Wimasis has developed a custom solutiom to us to automatically determine adipocyte size and number in images of histological sections that saves us hours and hours of manual counting and measuring. Even better, in cooperation with Wimasis, we established an image analysis procedure enabling us to quantify lipid droplet size and number in images of cultured adipocytes. A task that is impossible to perform manually and far less efficient with off-the-shelf particle recognition software in our hands.
With Wimasis image analyses we do not only save a lot of time, but are even able to extract more quantitative information out of every image we take.
Our lab uses cellular and animal models to understand the physiological roles of autophagy and its implications during disease.
Autophagy is an essential intracelullar degradation pathway that recycles cell components generating new building blocks and energy to maintain cellular homeostasis. Autophagy plays an important role in the response to nutrient starvation; the recycling of damaged organelles and is a survival mechanism under stress conditions. In addition, autophagy could as well participate in programmed cell death.
We are interested in the implication of autophagy during development and in the relationship of autophagy with basic processes such as proliferation, differentiation and cell death. Moreover we want to understand how autophagy deregulation may play a role in several pathological situations such as cancer and neurodegenerative conditions.
We have several projects with pharmaceutical companies to screen for new drugs that modulate autophagy with the aim to find new treatments for cancer, neurodegenerative diseases and other pathological conditions.

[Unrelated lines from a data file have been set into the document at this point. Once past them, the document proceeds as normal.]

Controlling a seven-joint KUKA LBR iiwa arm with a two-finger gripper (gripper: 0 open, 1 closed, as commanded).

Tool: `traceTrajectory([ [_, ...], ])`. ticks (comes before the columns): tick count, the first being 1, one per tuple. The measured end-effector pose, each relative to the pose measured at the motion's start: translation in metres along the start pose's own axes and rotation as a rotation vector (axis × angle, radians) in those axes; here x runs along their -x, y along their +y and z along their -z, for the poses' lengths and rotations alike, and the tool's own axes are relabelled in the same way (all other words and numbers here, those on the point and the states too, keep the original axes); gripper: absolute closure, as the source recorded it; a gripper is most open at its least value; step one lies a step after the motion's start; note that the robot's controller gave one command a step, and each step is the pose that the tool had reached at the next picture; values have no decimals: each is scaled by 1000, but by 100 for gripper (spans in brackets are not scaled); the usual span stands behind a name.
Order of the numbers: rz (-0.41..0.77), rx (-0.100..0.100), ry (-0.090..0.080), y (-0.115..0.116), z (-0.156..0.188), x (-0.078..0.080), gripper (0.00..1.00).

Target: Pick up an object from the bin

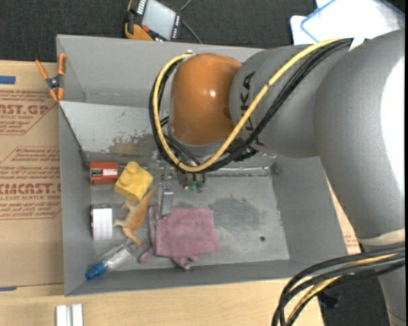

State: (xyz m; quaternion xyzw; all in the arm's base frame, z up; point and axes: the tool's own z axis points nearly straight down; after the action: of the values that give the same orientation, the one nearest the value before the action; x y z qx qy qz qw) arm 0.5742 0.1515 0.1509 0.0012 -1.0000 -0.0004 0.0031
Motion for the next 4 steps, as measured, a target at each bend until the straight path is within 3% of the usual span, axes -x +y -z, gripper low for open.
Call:
traceTrajectory([
  [1, -2, 1, -8, -1, 4, 2, 0],
  [2, 458, 0, -2, -70, -82, -50, 0],
  [3, 203, 2, -13, -65, -30, -35, 0],
  [4, 427, 2, 0, -68, -75, -49, 0],
])
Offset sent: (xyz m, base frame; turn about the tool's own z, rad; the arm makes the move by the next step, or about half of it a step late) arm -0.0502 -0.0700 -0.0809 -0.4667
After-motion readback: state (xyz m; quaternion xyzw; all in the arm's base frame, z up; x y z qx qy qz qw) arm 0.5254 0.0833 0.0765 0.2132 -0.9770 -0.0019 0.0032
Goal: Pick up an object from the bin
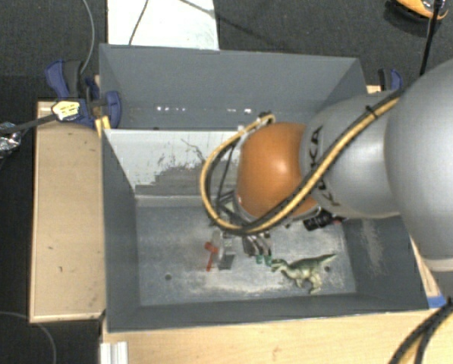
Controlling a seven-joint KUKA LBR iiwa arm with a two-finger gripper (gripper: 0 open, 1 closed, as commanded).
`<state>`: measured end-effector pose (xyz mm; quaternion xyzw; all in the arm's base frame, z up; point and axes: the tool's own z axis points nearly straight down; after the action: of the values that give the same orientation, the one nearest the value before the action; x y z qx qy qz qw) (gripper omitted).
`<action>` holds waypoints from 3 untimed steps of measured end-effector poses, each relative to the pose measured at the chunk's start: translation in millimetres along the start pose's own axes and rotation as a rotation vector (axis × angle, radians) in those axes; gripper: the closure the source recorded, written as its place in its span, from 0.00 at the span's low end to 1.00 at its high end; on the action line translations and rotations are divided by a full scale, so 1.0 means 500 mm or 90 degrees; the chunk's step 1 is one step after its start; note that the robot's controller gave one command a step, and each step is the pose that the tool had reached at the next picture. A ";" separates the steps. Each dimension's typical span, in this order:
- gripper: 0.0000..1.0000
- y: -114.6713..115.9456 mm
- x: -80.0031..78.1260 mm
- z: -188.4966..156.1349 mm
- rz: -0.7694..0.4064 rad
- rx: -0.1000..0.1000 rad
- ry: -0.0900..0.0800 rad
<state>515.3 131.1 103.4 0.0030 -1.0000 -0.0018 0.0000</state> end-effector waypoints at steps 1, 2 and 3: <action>1.00 0.006 -0.006 -0.076 -0.002 -0.001 -0.003; 1.00 0.017 -0.014 -0.148 0.001 -0.001 -0.001; 1.00 0.017 -0.014 -0.148 0.002 -0.001 -0.001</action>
Offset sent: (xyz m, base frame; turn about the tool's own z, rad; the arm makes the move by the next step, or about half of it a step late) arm 0.0062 0.0084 0.0733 -0.0001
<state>522.2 139.4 177.2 0.0018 -1.0000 -0.0023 -0.0010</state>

Wimasis has allowed us to speed up and standardize the process of autophagosome quantification in cells and tissues.
Center for Drug Research, Chair of Pharmaceutical Biology (Prof. Angelika Vollmar)
The Center for Drug Research covers all research areas around the development of novel drug – from chemical synthesis to innovative formulations. At the Chair of Pharmaceutical Biology (Prof. Dr. Angelika Vollmar) we investigate the pharmaceutical potential of natural compounds, be it of plant, animal or microbial origin.
Our main focus lies on tumor biology, with tumor angiogenesis (Prof. Dr. Stefan Zahler) as a central topic. Inhibiting the vessel growth in tumors in order to “starve” the malignancy is an old therapeutic concept, which has led to some clinical success, but still has its limits: due to evasive strategies of the tumors and to development of resistances we are still in need of novel therapeutic targets and inhibitors of angiogenesis. Therefore, not only try to get a better academic understanding of the angiogenesis process, but also screen novel inhibitors. More complex angiogenesis assays, like the tube formation assay, are image based and tedious to evaluate by hand.
Therefore they often are of limited use for screening purposes. The WimTube module overcomes this problem: it enables a robust rational evaluation of tube formation assays, and allows us to use this assay in a medium throughput screening approach.
In addition to the highly reproducible analysis, we also get valuable morphological information, which has to date not been used in classical evaluation routines.